■ **Task to carry out**
Below are records; the lines starting at the one with "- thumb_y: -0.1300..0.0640" and ending at the one with "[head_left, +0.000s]" must be reproduced exactly, both included. Pictures must not appear.

Task material START

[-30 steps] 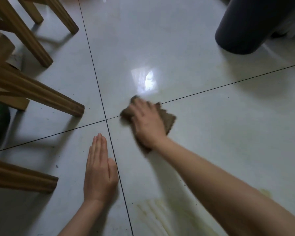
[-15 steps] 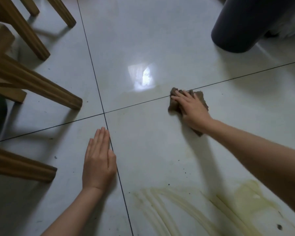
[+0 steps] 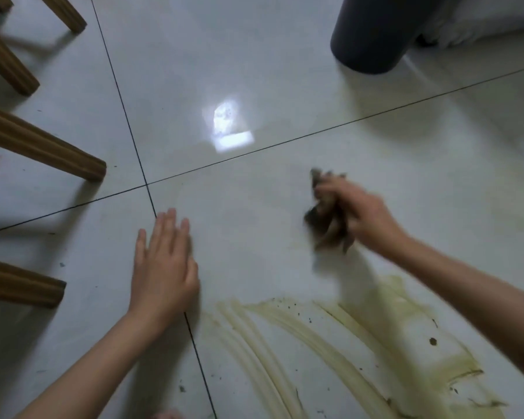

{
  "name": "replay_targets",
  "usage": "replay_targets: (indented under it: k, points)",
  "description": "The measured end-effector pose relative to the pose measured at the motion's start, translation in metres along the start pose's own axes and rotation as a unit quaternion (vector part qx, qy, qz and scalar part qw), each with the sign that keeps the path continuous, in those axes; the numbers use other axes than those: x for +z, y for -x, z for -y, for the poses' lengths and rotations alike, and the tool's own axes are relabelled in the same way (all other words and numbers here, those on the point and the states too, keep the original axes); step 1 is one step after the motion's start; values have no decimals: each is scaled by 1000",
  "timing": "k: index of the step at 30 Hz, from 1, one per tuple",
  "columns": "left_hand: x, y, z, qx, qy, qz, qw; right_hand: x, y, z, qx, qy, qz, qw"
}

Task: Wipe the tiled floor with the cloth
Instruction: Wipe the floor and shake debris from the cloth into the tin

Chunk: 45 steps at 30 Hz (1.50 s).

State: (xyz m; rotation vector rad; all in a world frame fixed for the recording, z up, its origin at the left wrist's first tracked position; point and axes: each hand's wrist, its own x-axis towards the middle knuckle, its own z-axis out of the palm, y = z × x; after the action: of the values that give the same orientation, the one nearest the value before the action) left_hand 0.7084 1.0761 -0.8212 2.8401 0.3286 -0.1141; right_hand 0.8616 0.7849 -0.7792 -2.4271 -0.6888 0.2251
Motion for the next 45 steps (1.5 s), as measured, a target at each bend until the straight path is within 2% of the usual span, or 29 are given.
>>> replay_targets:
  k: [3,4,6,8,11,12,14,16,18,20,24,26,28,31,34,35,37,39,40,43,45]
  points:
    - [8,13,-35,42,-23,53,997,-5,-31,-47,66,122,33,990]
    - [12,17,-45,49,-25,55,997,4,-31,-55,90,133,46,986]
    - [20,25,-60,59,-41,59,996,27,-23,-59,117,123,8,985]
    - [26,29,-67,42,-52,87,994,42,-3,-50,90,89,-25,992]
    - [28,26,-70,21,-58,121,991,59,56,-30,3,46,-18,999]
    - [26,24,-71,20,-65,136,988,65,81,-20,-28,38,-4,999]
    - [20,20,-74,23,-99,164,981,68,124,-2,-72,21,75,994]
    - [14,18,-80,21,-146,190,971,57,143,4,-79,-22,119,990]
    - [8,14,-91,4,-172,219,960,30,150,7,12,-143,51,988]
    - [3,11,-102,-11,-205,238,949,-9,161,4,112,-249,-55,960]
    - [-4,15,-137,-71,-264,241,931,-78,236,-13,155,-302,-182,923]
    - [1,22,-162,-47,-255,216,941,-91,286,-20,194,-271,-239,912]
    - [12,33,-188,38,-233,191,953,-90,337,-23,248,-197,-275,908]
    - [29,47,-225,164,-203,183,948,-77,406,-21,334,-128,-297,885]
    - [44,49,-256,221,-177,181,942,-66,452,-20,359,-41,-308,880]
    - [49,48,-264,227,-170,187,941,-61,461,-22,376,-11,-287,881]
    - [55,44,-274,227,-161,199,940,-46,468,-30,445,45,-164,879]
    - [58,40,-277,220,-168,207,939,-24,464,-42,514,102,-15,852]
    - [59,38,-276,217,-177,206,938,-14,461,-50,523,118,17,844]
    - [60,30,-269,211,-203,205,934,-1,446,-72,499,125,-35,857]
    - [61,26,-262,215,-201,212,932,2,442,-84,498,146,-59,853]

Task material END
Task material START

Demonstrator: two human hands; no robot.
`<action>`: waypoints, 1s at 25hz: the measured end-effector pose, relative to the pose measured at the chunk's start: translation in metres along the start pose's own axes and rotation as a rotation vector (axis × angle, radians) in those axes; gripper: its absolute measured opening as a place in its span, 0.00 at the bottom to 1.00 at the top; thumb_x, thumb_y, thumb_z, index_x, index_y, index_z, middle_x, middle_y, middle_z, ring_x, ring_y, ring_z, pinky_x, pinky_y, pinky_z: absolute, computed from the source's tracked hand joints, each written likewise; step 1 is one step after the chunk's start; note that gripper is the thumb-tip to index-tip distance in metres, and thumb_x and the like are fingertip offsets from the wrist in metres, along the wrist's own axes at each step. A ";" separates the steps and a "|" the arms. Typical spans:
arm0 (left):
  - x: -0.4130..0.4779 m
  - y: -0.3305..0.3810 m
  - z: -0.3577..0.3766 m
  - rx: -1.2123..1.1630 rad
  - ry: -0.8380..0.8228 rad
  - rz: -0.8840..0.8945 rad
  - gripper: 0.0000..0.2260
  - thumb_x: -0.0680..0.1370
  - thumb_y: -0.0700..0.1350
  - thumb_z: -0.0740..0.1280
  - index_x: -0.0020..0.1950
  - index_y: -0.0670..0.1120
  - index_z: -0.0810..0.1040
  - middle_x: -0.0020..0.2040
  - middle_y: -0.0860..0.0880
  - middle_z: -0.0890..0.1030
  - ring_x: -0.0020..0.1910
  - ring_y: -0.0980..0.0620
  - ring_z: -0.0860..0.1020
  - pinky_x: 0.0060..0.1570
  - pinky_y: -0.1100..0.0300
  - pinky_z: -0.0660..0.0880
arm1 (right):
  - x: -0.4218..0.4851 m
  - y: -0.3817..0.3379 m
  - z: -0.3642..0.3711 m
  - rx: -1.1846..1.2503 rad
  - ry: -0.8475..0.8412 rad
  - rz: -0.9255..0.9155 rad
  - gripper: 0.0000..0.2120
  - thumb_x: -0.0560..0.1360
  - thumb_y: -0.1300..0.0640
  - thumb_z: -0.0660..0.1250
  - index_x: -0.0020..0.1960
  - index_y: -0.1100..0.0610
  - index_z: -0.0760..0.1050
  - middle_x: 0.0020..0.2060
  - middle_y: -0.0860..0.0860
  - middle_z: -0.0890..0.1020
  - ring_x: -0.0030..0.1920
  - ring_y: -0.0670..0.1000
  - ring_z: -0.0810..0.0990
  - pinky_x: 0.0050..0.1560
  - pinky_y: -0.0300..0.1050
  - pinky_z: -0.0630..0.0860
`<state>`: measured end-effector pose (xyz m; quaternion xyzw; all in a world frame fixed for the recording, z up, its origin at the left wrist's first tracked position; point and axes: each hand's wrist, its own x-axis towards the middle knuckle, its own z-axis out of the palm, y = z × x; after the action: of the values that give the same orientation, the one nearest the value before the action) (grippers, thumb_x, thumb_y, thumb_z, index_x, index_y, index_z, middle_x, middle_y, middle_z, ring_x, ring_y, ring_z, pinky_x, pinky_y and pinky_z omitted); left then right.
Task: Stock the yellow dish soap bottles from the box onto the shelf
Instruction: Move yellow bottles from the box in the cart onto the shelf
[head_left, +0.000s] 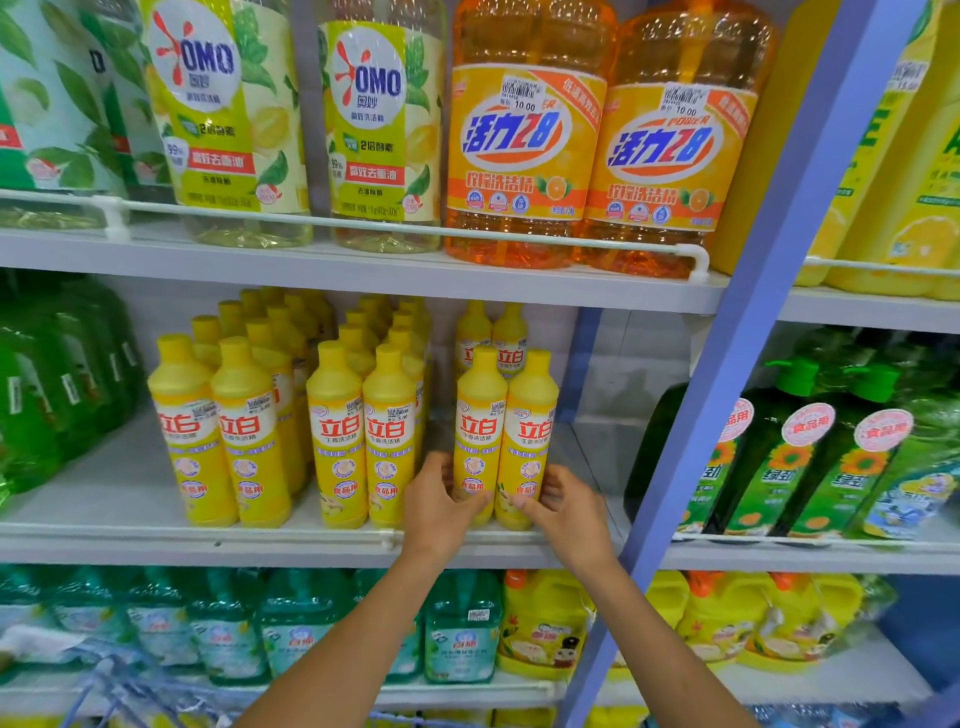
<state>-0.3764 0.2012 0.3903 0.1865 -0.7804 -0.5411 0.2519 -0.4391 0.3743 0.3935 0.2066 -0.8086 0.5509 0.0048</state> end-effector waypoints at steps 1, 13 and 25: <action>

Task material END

■ **Solved exercise**
  - thumb_y: -0.1300..0.0640
  - thumb_z: -0.0660..0.1250
  - index_x: -0.0020..0.1960
  - index_y: -0.1100..0.0610
  - index_z: -0.0760..0.1050
  - middle_x: 0.0020..0.2060
  - middle_y: -0.0860..0.0860
  - middle_z: -0.0890..0.1020
  - ring_x: -0.0030..0.1920
  - ring_y: -0.0670..0.1000
  - ring_z: -0.0810..0.0990
  - pinky_x: 0.0050..0.1560
  - pinky_y: -0.0300..0.1050
  - pinky_z: -0.0630..0.0860
`<state>`: measured end-effector pose (xyz m; quaternion xyzw; all in a world frame fixed for the recording, z up, its origin at the left wrist's first tracked position; point and axes: each hand's wrist, its own x-axis towards the middle knuckle, its own z-axis out of the palm, y = z × x; after the action: of the values that give the same orientation, the one nearest the value before the action) (grippers, thumb_x, thumb_y, thumb_z, index_x, index_y, index_z, middle_x, middle_y, middle_z, ring_x, ring_y, ring_z, pinky_x, pinky_y and pinky_z omitted); left then right.
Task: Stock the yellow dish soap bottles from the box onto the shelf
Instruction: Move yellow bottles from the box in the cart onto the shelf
[head_left, +0.000s] 

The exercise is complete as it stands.